I was so grateful to be able to go to eastern Africa last year and Kenya was our last stop, doing a theological conference for women of faith – lesbian, bisexual, trans, gender non-conforming women – with a group called the Fellowship of Affirming Ministries. It is very important that we recognise that there are these alternative, liberating theologies and one of them that is very important is a womanist tradition and that is where black women are centred – their daily lives and experiences are centred not only as important, not only as holy, but as a place from which one begins to theologise, from which one begins to imagine what God is like.
Previous liberation theologies didn’t have much of a gender analysis and this is a next step. Every generation I feel like we have feminists coming in that transform the narratives and offer us deeper analysis. The conferences that I was an invited guest at, in Rwanda, Uganda and Kenya last year, alongside womanist scholars and theologians, were phenomenal. It was amazing – the people who are doing this activist work for our communities rights, for women's rights and LGBT rights, are phenomenally strong and powerful even with less resources than they deserve.
“Queer and trans theologies are just exploding right now, in terms of their proliferation and their reach”
You need to know that you are a beloved child of God, that you are not disorder, that you are not unnatural, basic things like 2,000 species of creatures that the divine created on this planet practice some sort of non-heterosexual sexual activity. This makes us utterly natural, utterly mundane in the scope of sexuality and gender across species. But this kind of information has been withheld from us; there are specific interpretations of the Bible that we have not been allowed to access.

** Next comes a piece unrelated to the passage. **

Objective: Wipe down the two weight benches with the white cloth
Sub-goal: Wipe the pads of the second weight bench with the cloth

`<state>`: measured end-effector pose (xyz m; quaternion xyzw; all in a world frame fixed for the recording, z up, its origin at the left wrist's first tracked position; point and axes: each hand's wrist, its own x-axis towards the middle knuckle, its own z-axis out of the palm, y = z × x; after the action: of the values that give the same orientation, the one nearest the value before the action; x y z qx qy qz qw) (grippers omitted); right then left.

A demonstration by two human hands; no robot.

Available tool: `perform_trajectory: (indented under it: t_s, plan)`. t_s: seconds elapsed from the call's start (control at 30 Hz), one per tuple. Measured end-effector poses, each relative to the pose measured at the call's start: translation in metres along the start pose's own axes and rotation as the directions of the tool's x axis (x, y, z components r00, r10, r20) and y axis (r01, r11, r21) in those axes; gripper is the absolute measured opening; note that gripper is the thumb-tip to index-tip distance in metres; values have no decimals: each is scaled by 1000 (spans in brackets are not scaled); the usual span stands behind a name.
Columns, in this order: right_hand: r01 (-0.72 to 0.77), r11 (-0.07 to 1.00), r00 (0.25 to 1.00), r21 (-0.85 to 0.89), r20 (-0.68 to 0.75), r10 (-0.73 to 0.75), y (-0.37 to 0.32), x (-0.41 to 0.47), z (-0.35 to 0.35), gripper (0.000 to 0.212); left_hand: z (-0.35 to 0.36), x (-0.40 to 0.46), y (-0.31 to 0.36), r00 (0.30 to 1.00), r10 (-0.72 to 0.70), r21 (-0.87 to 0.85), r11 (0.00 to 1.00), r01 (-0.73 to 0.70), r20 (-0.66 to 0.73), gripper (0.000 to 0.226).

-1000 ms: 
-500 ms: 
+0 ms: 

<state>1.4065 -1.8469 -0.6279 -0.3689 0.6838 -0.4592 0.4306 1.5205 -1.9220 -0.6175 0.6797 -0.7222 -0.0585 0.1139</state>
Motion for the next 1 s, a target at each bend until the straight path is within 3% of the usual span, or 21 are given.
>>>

For example: all of the places in the Bible where God is a feminine creature, a feminine being. We have endless examples where God is plural as well as singular, where God is not just a ‘he’. We have gender diversity in the Bible. It has never been – as it is not now – male and female only and there are examples of that in the Bible, and of love between people of the same sex or same gender.
But because of who was looking at the texts, who was interpreting the tradition, and who had power and wanted to keep it, those things have been withheld from us. Therefore, part of our work around womanist theology, feminist theology, mujerista theology, and queer and trans theologies – which are just exploding right now in terms of their proliferation and their reach – is to do that, to say: it does matter who’s reading the text. Because we’ve always been here and we’ve always been part of cultures and there is a reason why we haven’t heard those stories.
The thing that gives me the most hope is seeing people like Arya Karijo and other folks all across the world because as soon as we recognise each other, when we see each other, we find family. I am delighted by the possibility that whether from a Christian perspective or outside of Christianity we can all collectively understand that we are worthy of dignity and life and love just as we are. That is plenty for us to push back against systems, denominations, infrastructures that seek us harm.
* This is an edited transcript of Reverend Alba Onofrio’s comments during the openDemocracy webinar Don't LGBTIQ people have a right to religious freedom, too? on Thursday 8 October 2020.